> _EXERCISE REQUIREMENTS_: Which lines run from the one containing "Outlines traced around the white" to the end of the records? Write them out exactly, both ends included, and nothing else.

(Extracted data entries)
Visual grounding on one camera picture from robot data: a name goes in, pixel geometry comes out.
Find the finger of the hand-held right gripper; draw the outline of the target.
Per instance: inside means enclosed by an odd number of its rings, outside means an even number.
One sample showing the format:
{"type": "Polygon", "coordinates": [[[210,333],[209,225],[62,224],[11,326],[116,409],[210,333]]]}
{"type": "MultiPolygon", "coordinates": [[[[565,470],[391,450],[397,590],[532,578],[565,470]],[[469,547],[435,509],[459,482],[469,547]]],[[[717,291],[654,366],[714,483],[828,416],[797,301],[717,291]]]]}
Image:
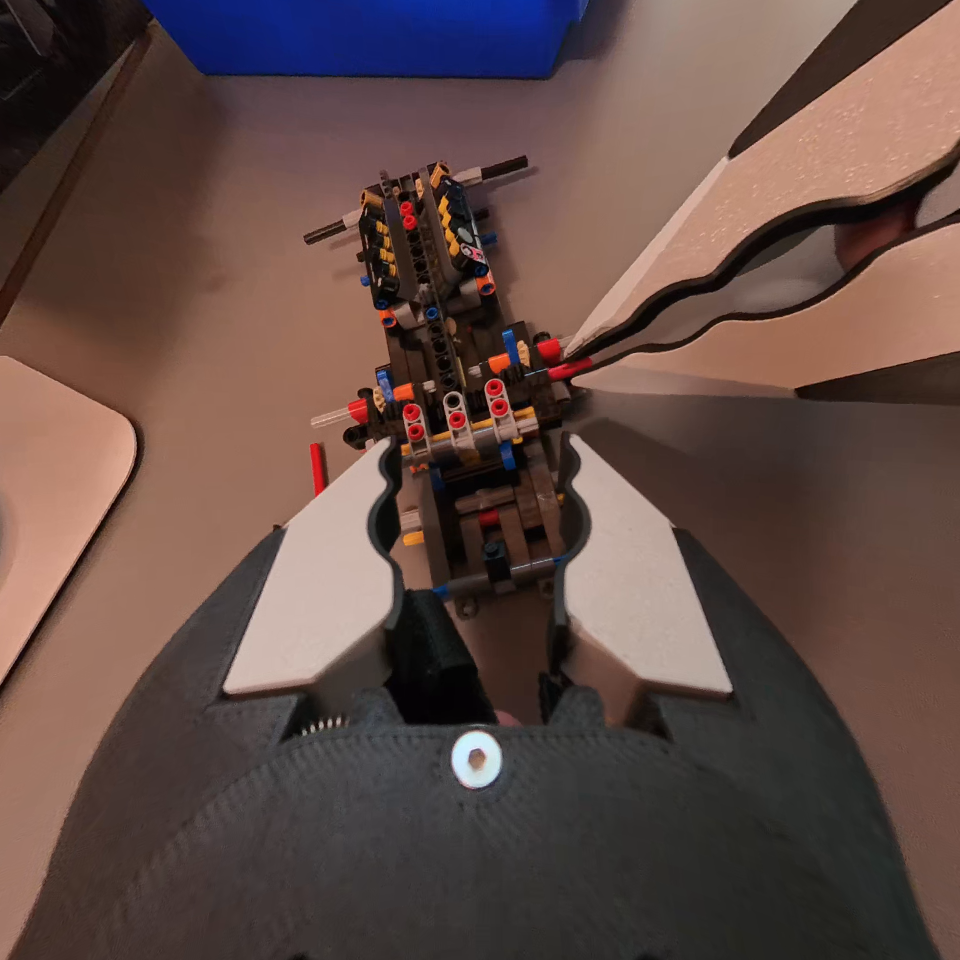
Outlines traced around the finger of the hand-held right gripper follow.
{"type": "Polygon", "coordinates": [[[664,353],[573,379],[632,396],[958,406],[959,226],[942,220],[883,247],[811,306],[727,319],[664,353]]]}
{"type": "Polygon", "coordinates": [[[792,234],[879,212],[958,161],[958,2],[857,2],[569,341],[579,361],[726,286],[792,234]]]}

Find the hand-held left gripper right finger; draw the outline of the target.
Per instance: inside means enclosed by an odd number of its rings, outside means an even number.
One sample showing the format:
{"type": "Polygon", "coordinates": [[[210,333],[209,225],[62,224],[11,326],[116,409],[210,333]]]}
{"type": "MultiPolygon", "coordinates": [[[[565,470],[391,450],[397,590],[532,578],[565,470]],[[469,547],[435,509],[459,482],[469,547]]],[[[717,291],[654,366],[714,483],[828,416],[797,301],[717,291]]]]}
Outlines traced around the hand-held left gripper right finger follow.
{"type": "Polygon", "coordinates": [[[726,702],[734,686],[675,525],[588,443],[561,438],[561,530],[551,665],[593,689],[607,724],[645,696],[726,702]]]}

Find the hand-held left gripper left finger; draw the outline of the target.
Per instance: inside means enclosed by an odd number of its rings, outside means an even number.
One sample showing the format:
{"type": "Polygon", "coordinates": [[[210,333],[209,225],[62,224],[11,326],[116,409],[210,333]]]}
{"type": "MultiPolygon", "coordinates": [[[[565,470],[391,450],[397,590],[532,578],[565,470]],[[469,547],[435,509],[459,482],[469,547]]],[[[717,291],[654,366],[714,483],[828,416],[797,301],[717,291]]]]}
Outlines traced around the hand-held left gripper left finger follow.
{"type": "Polygon", "coordinates": [[[288,523],[223,693],[352,698],[391,673],[404,585],[391,557],[402,452],[383,438],[288,523]]]}

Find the lego technic car chassis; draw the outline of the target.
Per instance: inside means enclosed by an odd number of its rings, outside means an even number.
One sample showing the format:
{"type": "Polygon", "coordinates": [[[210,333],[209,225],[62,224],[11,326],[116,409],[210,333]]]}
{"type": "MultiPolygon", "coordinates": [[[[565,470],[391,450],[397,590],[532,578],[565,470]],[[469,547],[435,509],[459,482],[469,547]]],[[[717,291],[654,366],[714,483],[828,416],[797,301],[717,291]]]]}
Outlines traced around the lego technic car chassis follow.
{"type": "Polygon", "coordinates": [[[425,550],[434,592],[462,619],[483,597],[552,598],[566,553],[547,436],[588,364],[566,364],[564,341],[504,313],[490,258],[498,236],[471,196],[528,165],[522,154],[457,173],[444,161],[383,170],[355,210],[303,236],[312,246],[357,234],[388,351],[372,386],[311,425],[344,423],[354,450],[399,444],[415,497],[400,512],[402,543],[425,550]]]}

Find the person's right hand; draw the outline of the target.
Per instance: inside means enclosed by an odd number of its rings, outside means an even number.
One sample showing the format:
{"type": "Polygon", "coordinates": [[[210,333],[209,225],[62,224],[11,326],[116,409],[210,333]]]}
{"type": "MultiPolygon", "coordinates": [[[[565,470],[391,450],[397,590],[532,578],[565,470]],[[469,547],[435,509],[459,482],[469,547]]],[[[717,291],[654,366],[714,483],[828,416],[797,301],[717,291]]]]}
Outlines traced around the person's right hand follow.
{"type": "Polygon", "coordinates": [[[854,270],[876,250],[912,232],[919,205],[918,199],[906,199],[870,220],[837,224],[834,252],[842,270],[854,270]]]}

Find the blue plastic bin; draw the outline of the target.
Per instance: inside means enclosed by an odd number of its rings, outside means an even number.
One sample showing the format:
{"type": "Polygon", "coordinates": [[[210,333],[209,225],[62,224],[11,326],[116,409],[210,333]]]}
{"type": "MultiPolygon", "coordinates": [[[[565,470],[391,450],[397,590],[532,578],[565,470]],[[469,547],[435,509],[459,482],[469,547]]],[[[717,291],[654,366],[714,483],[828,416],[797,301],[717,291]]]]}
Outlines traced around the blue plastic bin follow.
{"type": "Polygon", "coordinates": [[[592,57],[629,2],[146,1],[209,76],[521,79],[592,57]]]}

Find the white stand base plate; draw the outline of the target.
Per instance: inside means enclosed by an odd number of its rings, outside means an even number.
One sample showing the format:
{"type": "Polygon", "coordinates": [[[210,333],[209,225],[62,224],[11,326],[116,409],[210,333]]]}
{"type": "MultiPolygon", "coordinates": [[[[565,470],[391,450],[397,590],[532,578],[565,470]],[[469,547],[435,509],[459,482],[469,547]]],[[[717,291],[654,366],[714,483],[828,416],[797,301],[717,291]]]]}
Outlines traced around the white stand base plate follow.
{"type": "Polygon", "coordinates": [[[135,427],[113,409],[1,358],[1,679],[121,495],[135,427]]]}

> _TASK ANSWER_:
Outlines traced around the white stand base plate follow.
{"type": "Polygon", "coordinates": [[[135,427],[113,409],[1,358],[1,679],[121,495],[135,427]]]}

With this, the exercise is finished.